SELECT THERAPEUTICS INC
8-K, EX-2.2, 2000-11-20
PHARMACEUTICAL PREPARATIONS
Previous: SELECT THERAPEUTICS INC, 8-K, EX-2.1, 2000-11-20
Next: SELECT THERAPEUTICS INC, 8-K, EX-2.3, 2000-11-20




                                 EXHIBIT 1.2(a)

                           ACQUISITION PROMISSORY NOTE

U.S.$1,394,400                                             Sonora, California
                                                              October 1, 2000


     SIERRA DIAGNOSTICS, LLC, a California limited liability company ("Debtor"),
for value received, hereby promises to pay to the order of SELECT THERAPEUTICS
INC., a Delaware corporation ("Select") in lawful money of the United States at
the address of Select set forth below, the Principal Amount (defined below) of
this Note, together with interest on the unpaid principal at the Interest Rate
(defined below).

     This Note is made and delivered pursuant to the terms of the Stock Purchase
Agreement dated November 3, 2000 between Debtor and Select (the "Stock Purchase
Agreement"), and is made subject to the terms of the Stock Purchase Agreement.
Debtor's obligations under this Note are secured pursuant to the terms of an IP
Security Agreement dated November 2, 2000 between Debtor and Select.

     1. Principal Amount.
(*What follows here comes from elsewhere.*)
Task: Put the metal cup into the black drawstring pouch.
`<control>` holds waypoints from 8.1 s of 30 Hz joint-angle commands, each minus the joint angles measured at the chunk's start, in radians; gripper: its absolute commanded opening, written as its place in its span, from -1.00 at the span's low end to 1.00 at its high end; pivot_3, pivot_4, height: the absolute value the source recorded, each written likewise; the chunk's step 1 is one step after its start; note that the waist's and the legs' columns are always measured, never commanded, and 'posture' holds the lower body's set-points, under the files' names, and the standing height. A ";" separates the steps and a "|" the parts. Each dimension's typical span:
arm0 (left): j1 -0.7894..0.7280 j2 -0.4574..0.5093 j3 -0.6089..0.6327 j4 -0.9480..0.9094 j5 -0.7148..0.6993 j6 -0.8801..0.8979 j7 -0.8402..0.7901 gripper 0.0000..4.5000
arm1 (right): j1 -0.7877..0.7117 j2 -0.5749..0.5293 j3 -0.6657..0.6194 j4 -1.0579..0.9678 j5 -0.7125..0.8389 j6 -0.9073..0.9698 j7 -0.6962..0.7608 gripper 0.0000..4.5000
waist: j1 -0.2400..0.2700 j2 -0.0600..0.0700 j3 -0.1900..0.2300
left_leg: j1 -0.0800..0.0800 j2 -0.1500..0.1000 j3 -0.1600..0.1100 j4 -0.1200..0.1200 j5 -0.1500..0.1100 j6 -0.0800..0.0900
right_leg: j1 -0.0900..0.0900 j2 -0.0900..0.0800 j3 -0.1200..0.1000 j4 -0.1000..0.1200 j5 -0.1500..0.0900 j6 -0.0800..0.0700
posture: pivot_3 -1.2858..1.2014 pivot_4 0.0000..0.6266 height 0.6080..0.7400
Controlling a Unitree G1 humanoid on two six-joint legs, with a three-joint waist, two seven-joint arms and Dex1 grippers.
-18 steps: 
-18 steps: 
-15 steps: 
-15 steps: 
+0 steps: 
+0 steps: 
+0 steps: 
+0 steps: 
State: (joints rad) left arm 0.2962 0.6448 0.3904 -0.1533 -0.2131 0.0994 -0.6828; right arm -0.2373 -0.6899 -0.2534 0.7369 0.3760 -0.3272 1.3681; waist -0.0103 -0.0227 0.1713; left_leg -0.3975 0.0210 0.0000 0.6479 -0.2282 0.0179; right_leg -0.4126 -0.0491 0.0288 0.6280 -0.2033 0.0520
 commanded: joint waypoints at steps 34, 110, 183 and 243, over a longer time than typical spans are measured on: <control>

The Principal Amount of this Note shall equal the sum
of the following:

          (a) U.S.$1,394,400 which represents the amount of the Select Advances
     (as defined in the Stock Purchase Agreement); and

          (b) All Patent Work Advances made by Select pursuant to the terms of
     Section 5.2 of the Stock Purchase Agreement.

All Patent Work Advances, and all payments by Debtor under this Note, shall be
noted by Select on the attached SCHEDULE OF ADVANCES, INTEREST RATES AND
PAYMENTS; provided however, that the act or failure of Select to note and
initial any advance or payment shall not bar either party from claiming that
such advance or payment has or has not been made. Select shall provide to Debtor
a copy of the SCHEDULE OF ADVANCES, INTEREST RATES AND PAYMENTS promptly
following any request therefor by Debtor.

     2. Interest Rate. The term "Interest Rate" shall have the meaning set forth
in this Section 2. The initial Interest Rate for the period commencing on the
date of this Note and ending on December 31, 2000 shall be nine and five-tenths
percent (9.5%) per annum. From and after December 31, 2000, on the first day of
each calendar quarter during the term of this Note (i.e., January 1, April 1,
July 1, and October 1) (each, an "Adjustment Date" ) the Interest Rate shall be
the "Prime Rate" per annum in effect on such Adjustment Date as quoted per the
Wall Street Journal in its Money Rates section, which Interest Rate shall remain
in effect until the next Adjustment Date. The Interest Rate applicable on each
Adjustment Date shall be noted by Select on the attached SCHEDULE OF ADVANCES,
INTEREST RATES AND PAYMENTS;

<PAGE>


provided however, that the act or failure of Select to note and initial any such
Interest Rate shall not bar either party from claiming that a different Interest
Rate applies under the terms of this Note.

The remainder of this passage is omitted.